Beyond interpretability, generating an intermediate output enables the user to intervene on a model's predictions. Narayan et al. (2021) demonstrate this by removing entities from the entity chain that were not seen in the original input, which improves the faithfulness of the generated summary. As a side-effect, such intermediate-output methods provide an interface and the potential to modulate and steer the predictions of otherwise black-box models. We can thus expect work focusing on whether such rationales truly explain model behaviour, similar to the debate around the explainability of attention.
Overall, chain-of-thought prompting and related methods offer a glimpse of the untapped potential of current models. They also present an important and relatively compute-efficient research direction that can bring large improvements on top of state-of-the-art models. In this research, domain expertise is particularly important as it enables the development of strategies, reasoning steps, or alternative input methods that are particularly suited to an application. Prompts also do not need to be restricted to input–output pairs or explanations and can be much richer, including things to avoid, rules of thumb, positive or negative examples, etc as in the schema of Mishra et al. (2022) below.
Values and Culture in NLP 🏛
One of the most important and far-reaching recent insights is that language models inherit the biases of the data they are trained on (see this overview). Over time, our understanding of such biases has become more nuanced. Beyond generating toxic language when conditioned with certain prompts, recent work has turned to investigating a model's ideology and values.
Gururangan et al. (2022) aim to identify the language ideology encoded in GPT-3 by analyzing what type of language the quality filter used in GPT-3 is biased against. They replicate it and apply it to a corpus of U.S. high school newspapers (augmented with demographic information). They find that the filter favours text from authors who originate from regions with better educational attainment, urban centres, larger schools, and higher valued homes.

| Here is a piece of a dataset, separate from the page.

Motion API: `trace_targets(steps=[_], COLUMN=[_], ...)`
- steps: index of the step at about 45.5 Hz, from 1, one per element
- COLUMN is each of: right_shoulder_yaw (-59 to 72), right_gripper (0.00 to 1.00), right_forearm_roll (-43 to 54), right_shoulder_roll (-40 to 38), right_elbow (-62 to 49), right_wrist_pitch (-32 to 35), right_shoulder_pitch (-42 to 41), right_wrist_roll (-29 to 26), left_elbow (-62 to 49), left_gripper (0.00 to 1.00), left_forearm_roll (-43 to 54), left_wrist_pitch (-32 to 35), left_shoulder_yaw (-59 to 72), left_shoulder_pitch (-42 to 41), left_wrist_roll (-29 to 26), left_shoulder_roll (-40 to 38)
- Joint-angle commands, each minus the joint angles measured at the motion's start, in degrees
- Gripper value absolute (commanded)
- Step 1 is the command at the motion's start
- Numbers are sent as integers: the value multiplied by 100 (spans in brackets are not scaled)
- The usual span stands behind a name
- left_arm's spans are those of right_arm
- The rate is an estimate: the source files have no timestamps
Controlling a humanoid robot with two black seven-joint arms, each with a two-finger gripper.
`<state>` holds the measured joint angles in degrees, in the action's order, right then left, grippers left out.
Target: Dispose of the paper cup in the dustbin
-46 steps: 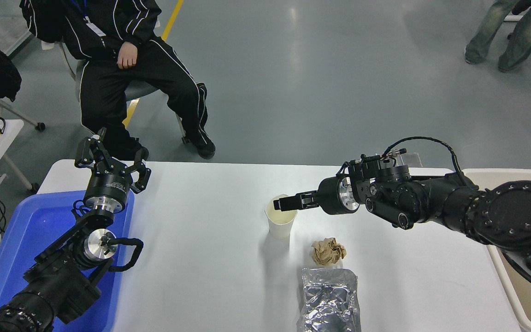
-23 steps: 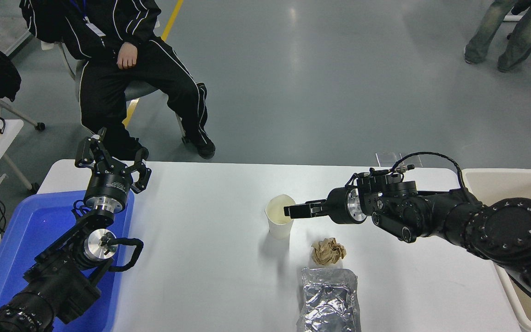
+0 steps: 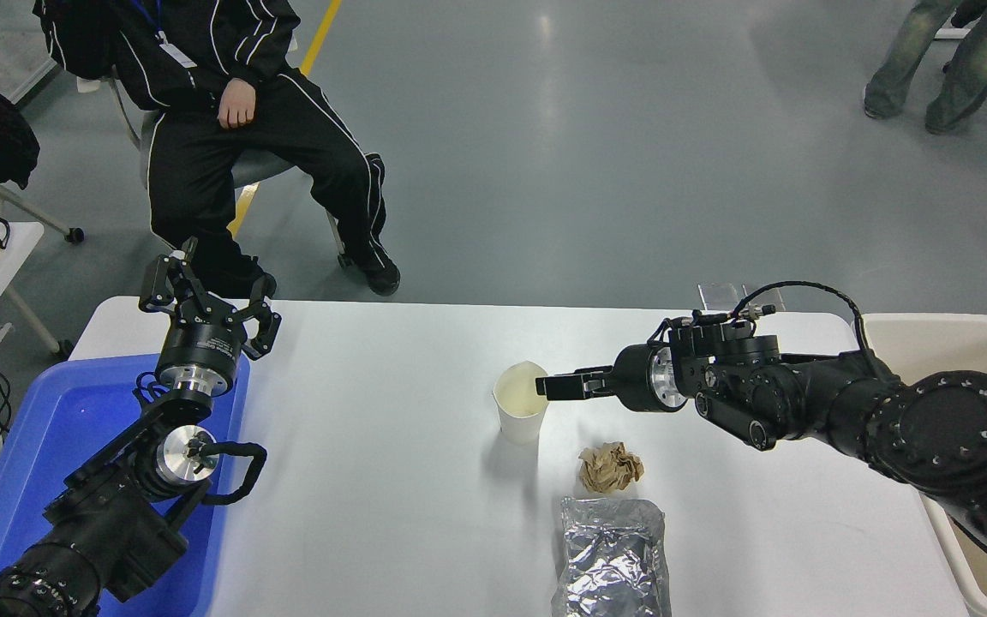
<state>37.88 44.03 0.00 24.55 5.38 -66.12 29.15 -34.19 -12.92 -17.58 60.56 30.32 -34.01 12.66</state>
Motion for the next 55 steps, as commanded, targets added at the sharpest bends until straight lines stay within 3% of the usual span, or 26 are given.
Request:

Looking at specific cultural values, Arora et al. (2022) converted the questions of Hofstede's cultural dimensions survey and of the World Values survey into prompts that were presented to multilingual language models. They find that the models exhibit differences in cultural values and that the values exhibited by the models are not in line with the values of the survey participants.
Johnson et al. (2022) investigate the values of GPT-3 by prompting it to summarize a range of culturally diverse texts. They examine the generated summaries and highlight problematic summaries and ones where the expressed values conflict with the original text.
These works demonstrate that beyond investigating bias related to specific lexical terms in current models, we also must be aware of the underlying values encoded in the model and expressed in the generated text. After all, we would not want our models to hold views that are outdated or disrespectful in certain cultural settings. However, the best way to investigate and robustly identify such values is still an open question.
The impact of culture in NLP goes beyond ideology and values. For a great overview of the cultural dimensions that are relevant in NLP, have a look at this survey. The authors define four cultural dimensions of relevance: linguistic form and style (how things are expressed in language), common ground (shared knowledge based on which people reason and communicate), "aboutness" (what information is relevant or meaningful to people), and objectives or values (what people strive for).